Hinter mir ist die Straße frei, ich gehe vom Gas, was nochmal mit zwei Gangwechseln nach unten quittiert wird. Jedesmal mit einem ordentlich Stoß Zwischengas, schließlich soll auch jeder Außenstehende wissen, wer da um die Ecke kommt. Den Blick nach vorn, das Lenkrad fest im Griff, trete ich das Gaspedal voll durch. Die Anzeige schaltet runter in den ersten Gang, dann tritt mir jemand mit voller Wucht in den Rücken, während sich das Lenkrad gefühlt schon zehn Meter weiter vorn befindet.

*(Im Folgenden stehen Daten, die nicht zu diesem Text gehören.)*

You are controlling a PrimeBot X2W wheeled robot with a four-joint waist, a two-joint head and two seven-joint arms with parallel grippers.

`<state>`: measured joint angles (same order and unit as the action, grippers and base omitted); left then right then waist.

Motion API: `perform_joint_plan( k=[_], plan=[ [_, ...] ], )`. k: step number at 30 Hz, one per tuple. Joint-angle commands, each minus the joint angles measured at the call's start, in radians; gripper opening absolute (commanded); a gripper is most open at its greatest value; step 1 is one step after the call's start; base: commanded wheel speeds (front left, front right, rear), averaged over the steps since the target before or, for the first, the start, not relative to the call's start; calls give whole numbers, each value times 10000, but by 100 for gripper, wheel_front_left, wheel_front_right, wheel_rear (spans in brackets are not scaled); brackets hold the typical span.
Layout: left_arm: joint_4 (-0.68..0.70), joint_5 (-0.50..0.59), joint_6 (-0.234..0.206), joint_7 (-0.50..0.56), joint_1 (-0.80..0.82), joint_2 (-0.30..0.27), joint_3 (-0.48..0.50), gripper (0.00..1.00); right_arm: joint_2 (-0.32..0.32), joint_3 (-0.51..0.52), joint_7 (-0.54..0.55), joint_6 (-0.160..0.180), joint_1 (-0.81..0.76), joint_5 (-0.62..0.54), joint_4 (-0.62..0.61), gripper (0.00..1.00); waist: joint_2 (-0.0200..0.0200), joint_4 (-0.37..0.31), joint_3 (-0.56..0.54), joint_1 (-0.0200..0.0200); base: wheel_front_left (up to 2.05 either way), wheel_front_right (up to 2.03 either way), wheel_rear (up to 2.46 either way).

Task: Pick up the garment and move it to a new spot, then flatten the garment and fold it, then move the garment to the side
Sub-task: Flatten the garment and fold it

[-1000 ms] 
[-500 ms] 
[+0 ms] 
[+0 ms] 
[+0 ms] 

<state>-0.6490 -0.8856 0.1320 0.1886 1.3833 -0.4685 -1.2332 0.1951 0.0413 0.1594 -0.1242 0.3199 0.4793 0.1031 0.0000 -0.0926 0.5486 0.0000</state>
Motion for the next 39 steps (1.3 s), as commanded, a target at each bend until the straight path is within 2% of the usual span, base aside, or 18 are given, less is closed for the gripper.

Einen Augenblick später stürmt die komplette Fuhre dermaßen nach vorne, dass einem Hören und Sehen vergeht. Wahnsinn! 3,2 Sekunden bis Landstraßentempo und nur 9,9 Sekunden auf 200 Stundenkilometer. Die nackten Zahlen sind längst nicht so krass, wie das Erleben dieser Beschleunigung. Auf freier Autobahnstrecke ist jenseits der 325 Schluss. Wobei ich es auf der A1 „nur“ bis 260 schaffe, schließlich bin ich an diesem morgen nicht allein.

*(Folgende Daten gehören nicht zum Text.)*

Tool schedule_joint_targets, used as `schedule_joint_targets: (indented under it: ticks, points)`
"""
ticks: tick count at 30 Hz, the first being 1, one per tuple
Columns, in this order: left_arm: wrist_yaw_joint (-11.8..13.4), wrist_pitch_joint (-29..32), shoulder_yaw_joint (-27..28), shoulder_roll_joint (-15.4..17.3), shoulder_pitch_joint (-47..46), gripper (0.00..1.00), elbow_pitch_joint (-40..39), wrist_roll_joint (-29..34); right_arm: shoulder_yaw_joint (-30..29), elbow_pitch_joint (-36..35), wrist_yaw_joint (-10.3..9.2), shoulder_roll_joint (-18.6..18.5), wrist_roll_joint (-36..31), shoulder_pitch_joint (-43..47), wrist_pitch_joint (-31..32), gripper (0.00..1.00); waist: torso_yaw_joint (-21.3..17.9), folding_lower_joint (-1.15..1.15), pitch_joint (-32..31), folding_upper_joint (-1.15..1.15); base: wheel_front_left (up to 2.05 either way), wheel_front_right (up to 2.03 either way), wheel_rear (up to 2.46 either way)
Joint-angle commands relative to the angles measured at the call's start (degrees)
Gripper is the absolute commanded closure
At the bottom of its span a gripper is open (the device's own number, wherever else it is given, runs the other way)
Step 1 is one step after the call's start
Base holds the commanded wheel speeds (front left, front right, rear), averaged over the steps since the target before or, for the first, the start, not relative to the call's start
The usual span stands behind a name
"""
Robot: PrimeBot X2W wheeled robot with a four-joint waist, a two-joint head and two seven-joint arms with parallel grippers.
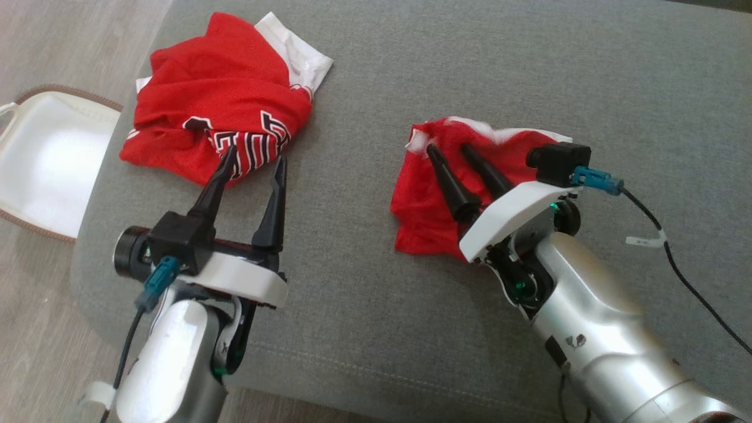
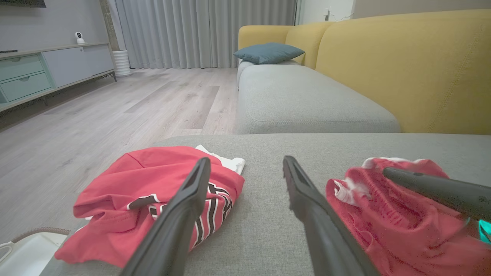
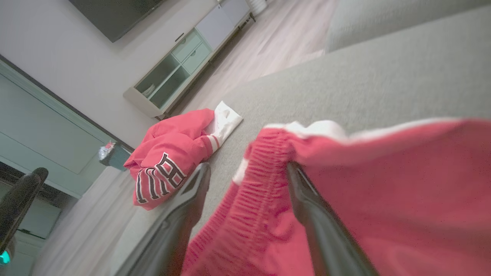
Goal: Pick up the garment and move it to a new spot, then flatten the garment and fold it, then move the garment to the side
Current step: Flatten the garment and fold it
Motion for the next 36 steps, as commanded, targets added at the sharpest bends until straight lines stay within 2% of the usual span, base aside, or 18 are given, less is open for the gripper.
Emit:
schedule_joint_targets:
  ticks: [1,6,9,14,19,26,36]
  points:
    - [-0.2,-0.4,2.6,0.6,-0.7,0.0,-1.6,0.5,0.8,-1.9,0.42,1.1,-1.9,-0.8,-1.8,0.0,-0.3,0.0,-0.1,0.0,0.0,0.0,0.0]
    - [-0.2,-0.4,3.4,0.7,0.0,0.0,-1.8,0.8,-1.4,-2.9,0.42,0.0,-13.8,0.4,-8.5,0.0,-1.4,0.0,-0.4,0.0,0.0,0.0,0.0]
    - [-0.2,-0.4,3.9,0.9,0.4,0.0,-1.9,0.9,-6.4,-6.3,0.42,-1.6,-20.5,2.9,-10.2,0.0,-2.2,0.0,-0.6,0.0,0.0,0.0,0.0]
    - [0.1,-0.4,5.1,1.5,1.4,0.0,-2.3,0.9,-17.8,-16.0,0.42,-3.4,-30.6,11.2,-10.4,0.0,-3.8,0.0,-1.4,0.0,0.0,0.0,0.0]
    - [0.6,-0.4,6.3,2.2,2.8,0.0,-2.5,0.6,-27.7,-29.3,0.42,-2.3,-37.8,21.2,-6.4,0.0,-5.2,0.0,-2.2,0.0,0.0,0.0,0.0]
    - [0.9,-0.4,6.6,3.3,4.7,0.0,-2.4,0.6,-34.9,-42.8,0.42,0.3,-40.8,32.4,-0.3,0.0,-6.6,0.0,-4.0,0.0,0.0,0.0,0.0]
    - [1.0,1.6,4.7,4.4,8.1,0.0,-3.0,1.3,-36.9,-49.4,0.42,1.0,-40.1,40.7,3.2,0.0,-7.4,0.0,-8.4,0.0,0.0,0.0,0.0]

Der permanente Allradantrieb sorgt für Grip ohne Ende und eine Kurvenfahrt, die bei diesem Tempo noch spielerisch anmutet. Doch ohne wäre es sicher auch schwer die 610 PS richtig zu bändigen. Mit rund 2,3 Kilo Leistungsgewicht, lässt man mit diesem Lambo so manchen Porsche oder Ferrari ganz alt aussehen. Rund um den Nürburgring sorgt dafür auch schon die Optik. Denn während Modelle aus Zuffenhausen oder Maranello schon fast zum alltäglichen Bild in der Eifel gehören, ist ein Lamborghini auch hier eine Rarität. Das merke ich bei jeder Pause. Immer wieder werden Handys gezückt um Fotos und Videos vom Huracán zu machen. Bei jedem Start verschwinden die Smartphones dann ganz schnell, um die Hände frei für die Ohren zu machen. Denn nicht nur ich im Innenraum, auch alle Zuschauer werden bei der Abfahrt vom Lambo einfach mal fauchend angeschrien. Aber das gehört bei diesem Gerät einfach zum guten Ton. Achso, ob mich der Lamborghini Huracán besiegt hat? Sagen wir mal so, ich würde es ein Unentschieden nennen.